Page 18 of Crystal Keepers


  Focusing on distance, Cole leaped outward from the edge of the roof. He launched forward, rising only slightly, the greenbelt blurring by below. He began to lose altitude, gradually at first, then quickly as his forward momentum failed. The grass came up to greet him. Off to both sides, Cole saw Enforcers and patrolmen. They were all looking north, trapguns raised. Apparently Jace had come into view first.

  Cole landed in a stumble and then jumped for the building on the far side of the greenbelt, a three-story structure. He soared upward with plenty of power to make it. Nobody even fired at him until he had almost landed on the flat roof. But then a brusque, blunt force hit his legs, whipping them out from under him and causing him to collapse in a wild roll, the guardcloth in his battle suit stiffening against the impacts.

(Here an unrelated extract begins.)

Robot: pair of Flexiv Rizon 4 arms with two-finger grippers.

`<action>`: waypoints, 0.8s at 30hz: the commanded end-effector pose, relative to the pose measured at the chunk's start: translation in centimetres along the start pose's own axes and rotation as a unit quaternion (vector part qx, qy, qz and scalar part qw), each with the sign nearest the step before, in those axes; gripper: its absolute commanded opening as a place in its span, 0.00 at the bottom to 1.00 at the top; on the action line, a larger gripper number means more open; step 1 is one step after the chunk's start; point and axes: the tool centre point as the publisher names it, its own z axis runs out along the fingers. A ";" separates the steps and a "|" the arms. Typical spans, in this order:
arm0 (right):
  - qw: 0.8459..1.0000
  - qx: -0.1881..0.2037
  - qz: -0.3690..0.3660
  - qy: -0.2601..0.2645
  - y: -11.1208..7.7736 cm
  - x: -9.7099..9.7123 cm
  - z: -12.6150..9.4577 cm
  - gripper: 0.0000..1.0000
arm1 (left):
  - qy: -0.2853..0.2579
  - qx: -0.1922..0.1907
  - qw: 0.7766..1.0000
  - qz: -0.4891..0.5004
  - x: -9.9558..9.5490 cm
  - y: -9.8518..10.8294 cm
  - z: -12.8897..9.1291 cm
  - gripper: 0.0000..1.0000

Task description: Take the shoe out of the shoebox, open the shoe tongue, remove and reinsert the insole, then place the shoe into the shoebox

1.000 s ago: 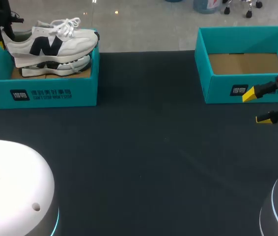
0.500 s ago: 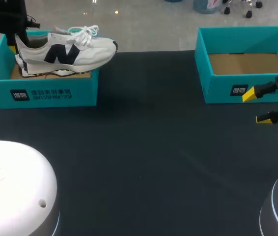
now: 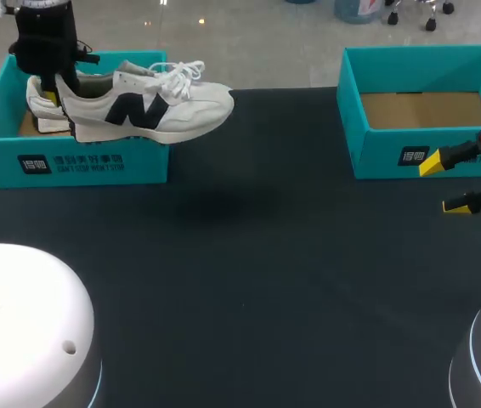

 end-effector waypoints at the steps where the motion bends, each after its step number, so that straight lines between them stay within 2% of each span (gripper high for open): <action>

  Rattled by the jarring impact, Cole tried to scramble to his feet but found his legs immobile below the waist. A hasty glance revealed that they were bound together by quicktar, down to the tips of his boots.

  “My legs got hit with quicktar,” Cole said into the communicator. “Do I have more pink mist?”

  “Be glad the goo missed your arm,” Forge said. “The misters don’t work so well after a direct hit. Point the mister at your legs.”

  Cole obeyed. “Okay.”

  The pink spray showered his legs, and he could move again. Cole hopped to his feet and started running southwest, ignoring where he felt sore from the tumble. He had to keep going. His one hope now was to outpace the patrolmen and Enforcers and get underground. The longer he stayed out of sight on rooftops, and the faster he moved, the more chance he had of slipping through their net.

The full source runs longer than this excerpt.